[Doubleness]
I had an hour in between classes yesterday so I decided to check out the National Museum (one of the advantages of having a city campus as I always say).
There was a photography exhibition going on so I decided to check it out.
I am not sure if this was a retrospective. There were projects done over two years and another that took a decade to produce. Three works by Chang Chien-Chi were on display altogether.
Chang is a photographer and lives and works in Taipei and New York city. He is works for an agency, Magnum, that provides photographs to the press, publishers, advertising, television, galleries and museums across the world. It has four editorial offices in New York, London, Paris and Tokyo.
The exhibition called Doubleness is dialectic yet about repetition.
But Chang has a different way of interpreting that. As I approached the entrance a quote by Chang struck me.
"For me, repetition is not about repeating two identical things. It's about adding another layer to the theme, and using visual means, doubling and intensifying the viewer."
Quite apt for his ten year project, China Town. There must have been intense research and planning for a project of such a scale. He juxtaposes the bleak life of illegal immigrants to New York city in black and white tones, with coloured images of their families back at Fuzhou, China.
The video also had these elements. It was an ethnography - in between the photos, Chang, who has photojournalism background, interviewed individuals and asked them about the separation.

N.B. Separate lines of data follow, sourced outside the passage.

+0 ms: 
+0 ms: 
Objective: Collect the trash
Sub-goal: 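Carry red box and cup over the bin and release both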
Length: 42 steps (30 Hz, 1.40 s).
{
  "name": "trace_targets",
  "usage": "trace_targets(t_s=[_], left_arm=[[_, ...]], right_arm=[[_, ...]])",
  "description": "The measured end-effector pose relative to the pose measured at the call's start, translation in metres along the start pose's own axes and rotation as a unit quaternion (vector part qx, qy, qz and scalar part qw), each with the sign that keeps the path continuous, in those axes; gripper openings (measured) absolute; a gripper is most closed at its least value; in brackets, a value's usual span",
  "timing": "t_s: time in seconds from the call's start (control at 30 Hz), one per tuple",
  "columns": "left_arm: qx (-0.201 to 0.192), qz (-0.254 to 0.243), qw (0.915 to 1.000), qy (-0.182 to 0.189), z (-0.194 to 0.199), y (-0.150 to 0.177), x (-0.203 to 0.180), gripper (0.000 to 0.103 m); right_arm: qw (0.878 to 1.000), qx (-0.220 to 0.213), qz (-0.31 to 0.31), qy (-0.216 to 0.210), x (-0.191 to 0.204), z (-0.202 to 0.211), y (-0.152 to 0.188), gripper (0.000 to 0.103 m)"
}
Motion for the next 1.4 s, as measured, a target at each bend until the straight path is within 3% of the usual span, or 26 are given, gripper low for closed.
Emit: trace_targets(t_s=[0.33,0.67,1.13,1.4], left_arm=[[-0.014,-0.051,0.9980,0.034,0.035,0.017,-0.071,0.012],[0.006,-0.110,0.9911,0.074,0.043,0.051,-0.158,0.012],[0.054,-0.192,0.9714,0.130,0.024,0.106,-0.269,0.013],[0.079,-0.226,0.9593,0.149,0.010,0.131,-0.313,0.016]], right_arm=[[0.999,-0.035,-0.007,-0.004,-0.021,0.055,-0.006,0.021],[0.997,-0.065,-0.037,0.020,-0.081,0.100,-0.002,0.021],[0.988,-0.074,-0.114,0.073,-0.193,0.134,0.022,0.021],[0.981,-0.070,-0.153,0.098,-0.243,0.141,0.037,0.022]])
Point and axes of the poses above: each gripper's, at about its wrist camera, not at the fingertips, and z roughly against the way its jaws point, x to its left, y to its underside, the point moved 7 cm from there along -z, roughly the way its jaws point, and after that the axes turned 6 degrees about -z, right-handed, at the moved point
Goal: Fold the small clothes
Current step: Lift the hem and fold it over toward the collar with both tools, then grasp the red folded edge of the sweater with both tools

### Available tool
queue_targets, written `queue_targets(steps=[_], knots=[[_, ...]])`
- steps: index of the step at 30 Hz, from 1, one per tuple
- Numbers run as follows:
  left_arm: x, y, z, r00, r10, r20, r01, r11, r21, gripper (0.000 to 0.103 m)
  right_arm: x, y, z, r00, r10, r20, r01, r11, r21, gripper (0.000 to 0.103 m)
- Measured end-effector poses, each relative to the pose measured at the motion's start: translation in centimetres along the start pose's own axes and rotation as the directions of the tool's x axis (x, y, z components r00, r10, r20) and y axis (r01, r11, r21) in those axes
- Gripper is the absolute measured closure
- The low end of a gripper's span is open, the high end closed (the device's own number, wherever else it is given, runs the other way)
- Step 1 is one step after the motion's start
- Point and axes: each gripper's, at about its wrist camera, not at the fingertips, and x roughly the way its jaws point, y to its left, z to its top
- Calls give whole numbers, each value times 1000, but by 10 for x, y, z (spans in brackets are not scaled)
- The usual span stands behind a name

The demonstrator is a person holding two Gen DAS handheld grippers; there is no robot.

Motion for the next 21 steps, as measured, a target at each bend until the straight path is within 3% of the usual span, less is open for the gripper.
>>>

There were lots of dialogue = the men who left were married yet single, familial yet appeared childless, Chinese but yet American.
Another project on show was The Chain - a take on mental patients at the Long Fa Tong temple in Kaohsiung, Taiwan. In this work, several black and white photos (set out in a square area) of men and women are chained to each other. Their facial expressions seemed to intrigue. Some were sad yet others were scary. It was odd to see them face-to-face.

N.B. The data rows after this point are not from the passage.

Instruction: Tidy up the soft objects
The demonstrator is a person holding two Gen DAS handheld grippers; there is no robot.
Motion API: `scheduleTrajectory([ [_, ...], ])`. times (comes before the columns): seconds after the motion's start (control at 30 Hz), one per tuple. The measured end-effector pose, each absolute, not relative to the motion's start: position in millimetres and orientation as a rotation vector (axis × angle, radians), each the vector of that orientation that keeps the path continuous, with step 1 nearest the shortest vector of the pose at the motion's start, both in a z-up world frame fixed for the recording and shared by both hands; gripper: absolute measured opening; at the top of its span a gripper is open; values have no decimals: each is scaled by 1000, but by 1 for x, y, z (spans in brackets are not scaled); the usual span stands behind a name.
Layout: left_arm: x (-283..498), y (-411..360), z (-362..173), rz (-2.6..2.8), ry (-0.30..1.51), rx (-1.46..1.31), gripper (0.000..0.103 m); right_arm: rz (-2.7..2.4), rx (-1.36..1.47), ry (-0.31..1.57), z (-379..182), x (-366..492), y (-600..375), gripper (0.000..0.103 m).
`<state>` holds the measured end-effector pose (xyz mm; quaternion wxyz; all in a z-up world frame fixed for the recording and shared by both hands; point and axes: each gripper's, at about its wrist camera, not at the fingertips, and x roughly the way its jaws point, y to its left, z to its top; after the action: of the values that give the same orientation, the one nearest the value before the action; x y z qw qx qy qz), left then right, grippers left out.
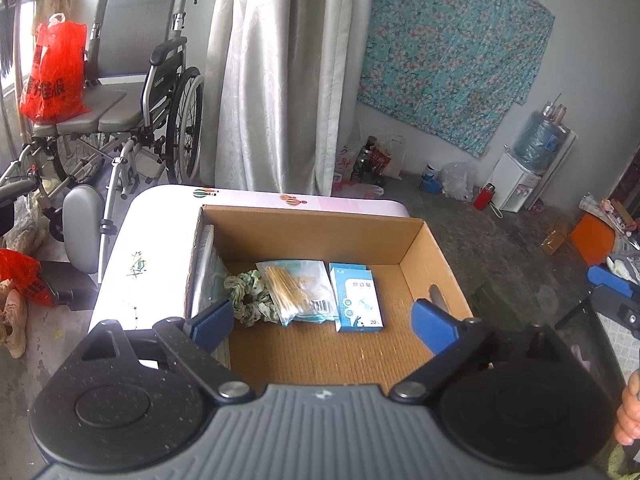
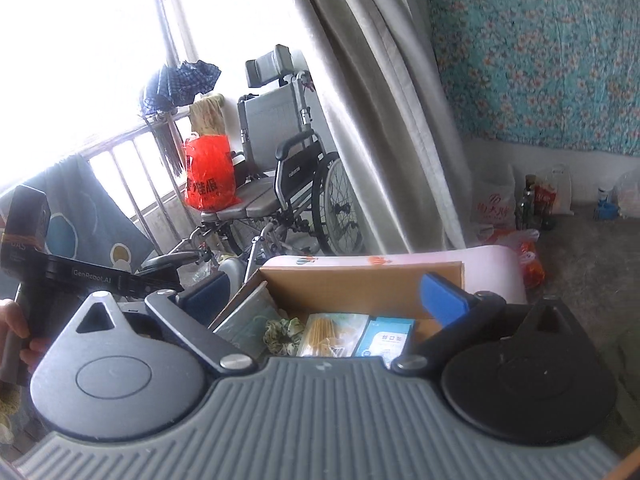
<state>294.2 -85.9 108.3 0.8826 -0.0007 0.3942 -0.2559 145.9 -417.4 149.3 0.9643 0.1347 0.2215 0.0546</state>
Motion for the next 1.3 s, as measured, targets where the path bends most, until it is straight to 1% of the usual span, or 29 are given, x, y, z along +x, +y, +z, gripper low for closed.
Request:
scheduleTrajectory([
  [0.07, 266, -79, 111, -543, 796, 7, 101, 75, 233, 439, 159, 108, -415, 102],
  [0.2, 219, -69, 101, -561, 788, 3, 101, -33, 155, 433, 160, 39, -409, 102],
  [0.33, 175, -67, 81, -578, 773, 21, 102, -159, 68, 433, 143, -21, -401, 102],
  [0.5, 135, -62, 50, -628, 801, -68, 103, -223, 24, 524, 113, -68, -391, 102],
  [0.6, 119, -62, 34, -630, 783, -79, 103, -248, -4, 562, 100, -86, -381, 102],
  [0.73, 107, -63, 19, -622, 826, -107, 103, -299, -38, 554, 92, -102, -372, 102],
  [0.83, 104, -64, 11, -616, 868, -111, 103, -263, 46, 541, 90, -115, -375, 102],
  [0.97, 105, -65, 7, -605, 881, -99, 103, -221, 160, 530, 81, -121, -381, 102],
  [1.13, 105, -73, 8, -563, 810, -54, 103, -227, 100, 538, 69, -112, -366, 102],
  [1.3, 113, -84, 10, -423, 730, -18, 103, -216, 96, 526, 62, -92, -358, 102],
])
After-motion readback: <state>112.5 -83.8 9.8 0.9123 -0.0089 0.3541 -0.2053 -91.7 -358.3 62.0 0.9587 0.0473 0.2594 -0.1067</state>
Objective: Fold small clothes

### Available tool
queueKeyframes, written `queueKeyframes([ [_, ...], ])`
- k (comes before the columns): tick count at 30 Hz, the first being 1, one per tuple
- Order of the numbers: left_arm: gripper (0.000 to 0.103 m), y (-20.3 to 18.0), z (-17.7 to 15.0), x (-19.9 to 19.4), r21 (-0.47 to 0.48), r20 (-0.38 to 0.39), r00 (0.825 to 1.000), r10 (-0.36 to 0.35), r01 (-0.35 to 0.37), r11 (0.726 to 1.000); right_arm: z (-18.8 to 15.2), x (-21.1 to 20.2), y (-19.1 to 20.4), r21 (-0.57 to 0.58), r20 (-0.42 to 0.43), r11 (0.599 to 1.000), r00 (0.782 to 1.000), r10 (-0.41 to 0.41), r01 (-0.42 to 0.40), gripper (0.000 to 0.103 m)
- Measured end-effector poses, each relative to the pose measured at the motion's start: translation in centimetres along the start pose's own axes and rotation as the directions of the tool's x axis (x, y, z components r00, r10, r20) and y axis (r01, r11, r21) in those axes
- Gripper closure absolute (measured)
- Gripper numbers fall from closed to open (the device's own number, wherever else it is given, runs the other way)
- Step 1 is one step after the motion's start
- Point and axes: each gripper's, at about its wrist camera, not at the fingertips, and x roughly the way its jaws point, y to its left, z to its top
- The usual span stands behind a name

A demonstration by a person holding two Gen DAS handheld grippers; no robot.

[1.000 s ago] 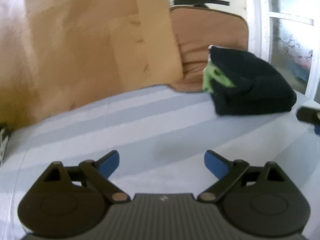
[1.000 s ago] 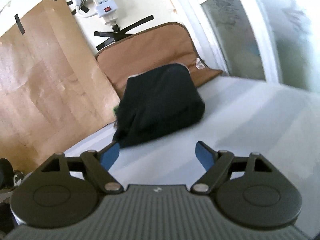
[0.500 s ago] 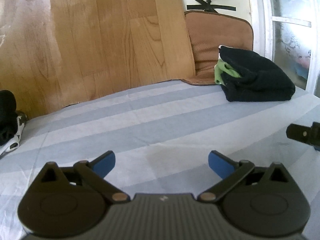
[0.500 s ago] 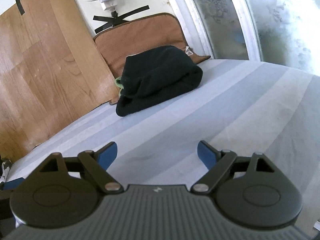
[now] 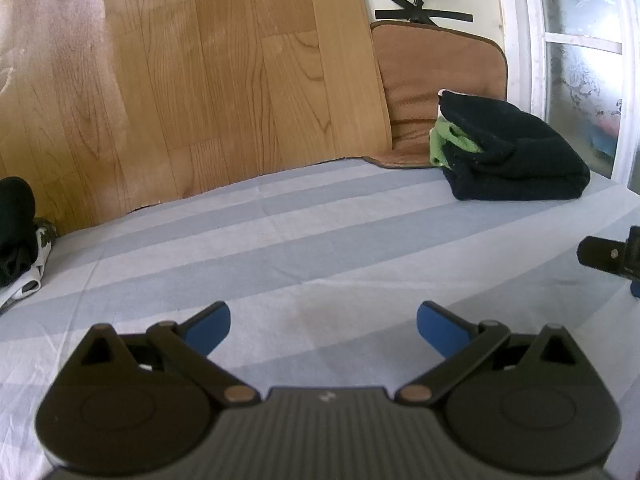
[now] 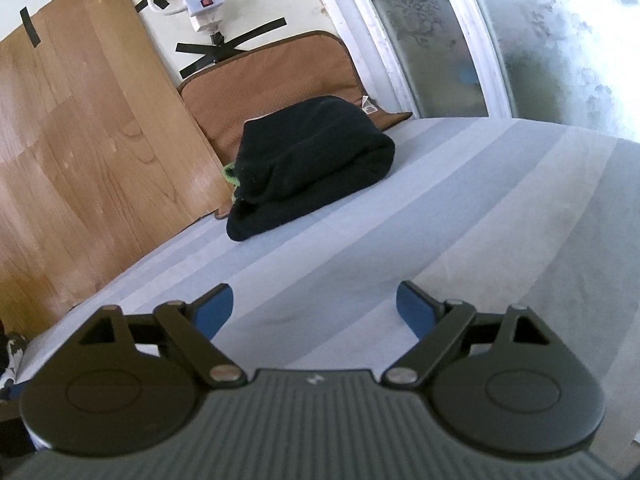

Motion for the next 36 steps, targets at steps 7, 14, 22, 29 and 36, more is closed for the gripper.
queueKeyframes([
  [7, 0.0, -0.2, 0.0, 0.0, 0.005, -0.002, 1.0, -0.007, 0.007, 1.0, 0.0, 0.0, -0.1, 0.021, 0.003, 1.0, 1.0, 0.02, -0.02, 0.007],
  [14, 0.0, -0.1, 0.0, -0.1, 0.005, -0.003, 1.0, -0.013, 0.013, 1.0, 0.1, 0.1, 0.0, 0.018, -0.003, 0.999, 1.0, 0.029, -0.029, 0.002],
  [22, 0.0, 0.0, 0.0, 0.0, 0.01, -0.004, 1.0, -0.025, 0.025, 1.0, 0.2, 0.4, 0.5, -0.014, -0.02, 1.0, 1.0, 0.019, -0.02, 0.0],
  [29, 0.0, 0.1, -0.3, -0.4, 0.02, 0.018, 0.998, -0.053, 0.052, 0.998, 0.2, 0.4, 0.6, -0.016, -0.021, 1.0, 1.0, 0.019, -0.019, 0.0],
  [36, 0.0, -0.3, -0.5, -1.2, 0.056, 0.069, 0.995, -0.075, 0.071, 0.996, 0.2, 0.4, 0.5, -0.012, -0.019, 1.0, 1.0, 0.02, -0.02, 0.0],
])
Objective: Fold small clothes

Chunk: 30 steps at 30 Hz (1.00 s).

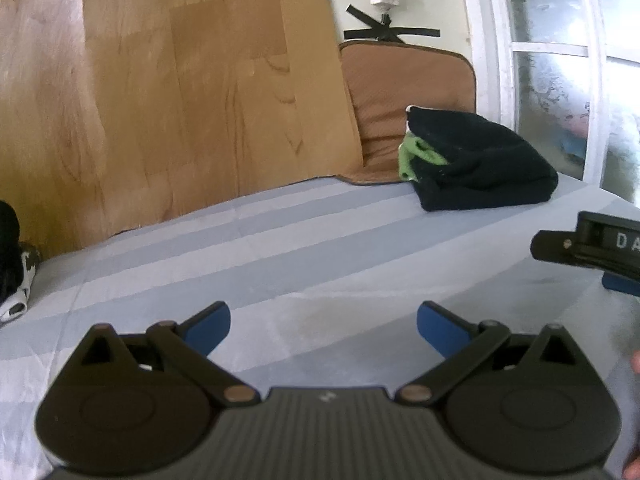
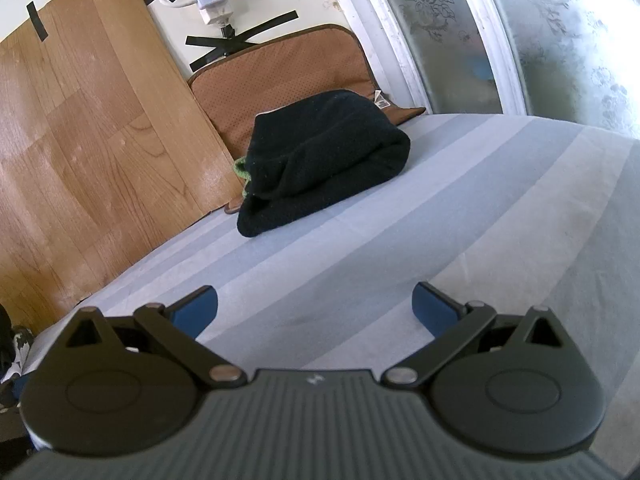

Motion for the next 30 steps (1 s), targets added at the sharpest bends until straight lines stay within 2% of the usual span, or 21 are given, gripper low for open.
queueKeyframes([
  [25, 0.0, 0.9, 0.0, 0.1, -0.007, -0.007, 0.999, -0.039, 0.039, 0.999, -0.1, -0.2, 0.4, -0.018, -0.004, 1.0, 1.0, -0.004, 0.004, 0.0],
  [30, 0.0, 1.1, -0.1, 0.1, -0.015, -0.003, 0.999, -0.038, 0.038, 0.999, -0.3, -0.7, 0.5, -0.024, 0.024, 0.999, 0.999, -0.024, 0.025, 0.0],
])
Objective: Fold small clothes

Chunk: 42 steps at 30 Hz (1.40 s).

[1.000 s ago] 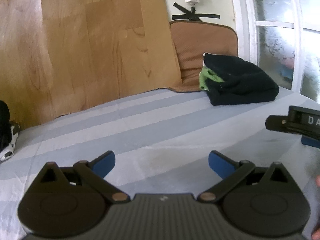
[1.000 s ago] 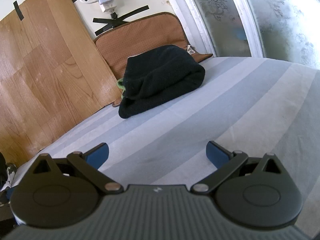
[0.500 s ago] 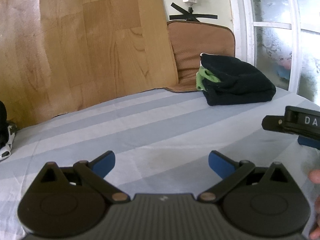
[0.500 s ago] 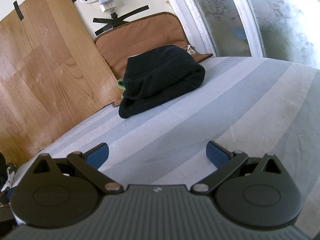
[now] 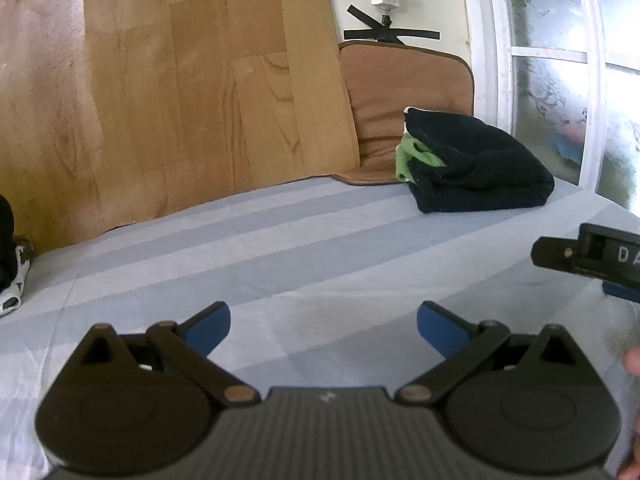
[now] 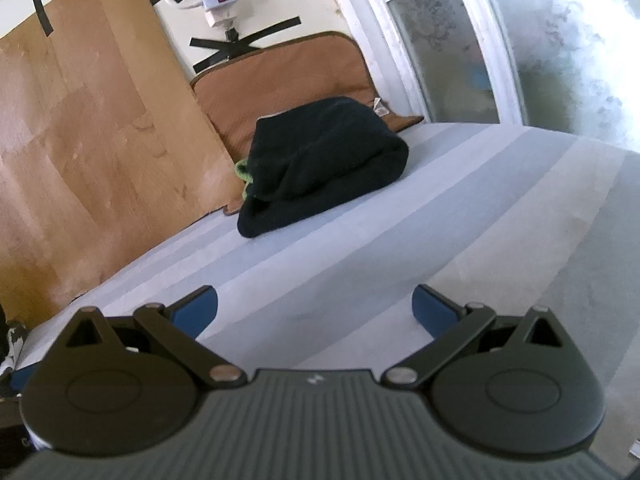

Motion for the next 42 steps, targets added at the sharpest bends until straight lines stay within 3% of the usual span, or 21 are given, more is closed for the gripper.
queueKeyframes([
  [10, 0.0, 0.16, -0.12, -0.25, -0.006, 0.014, 1.0, 0.004, -0.004, 1.0, 0.04, -0.49, -0.48, 0.013, 0.043, 1.0, 0.999, -0.024, 0.024, 0.0],
  [42, 0.0, 0.01, -0.04, -0.17, -0.02, 0.003, 1.0, 0.024, -0.024, 1.0, -0.07, -0.59, -0.57, 0.022, 0.049, 1.0, 0.999, -0.009, 0.008, 0.0],
])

The last, Double Happiness, was about marriage and Vietnamese brides. I think what Chang did was to show the entire process of getting a Vietnamese bride. An essay to describe the work mentioned that each Korean or Taiwanese man had paid about US$8000 to pick a bride. The photos and videos documented the initial phase of meeting, passing customs checks and finally scenes of mass weddings for the couples.
One could see the uncomfortable and tense reactions of such marriages - men and wife are alien to each other and they speak different languages. Yet, they are together as though they are one.
As a photographer, it is a challenge to come up with works with deep meanings. But I feel Chang has done it deftly and the photographs have reflected the notions of doubleness, of duality. Although the objects have two sides to it or two images, each reflects its own character and style. Same same but yet different?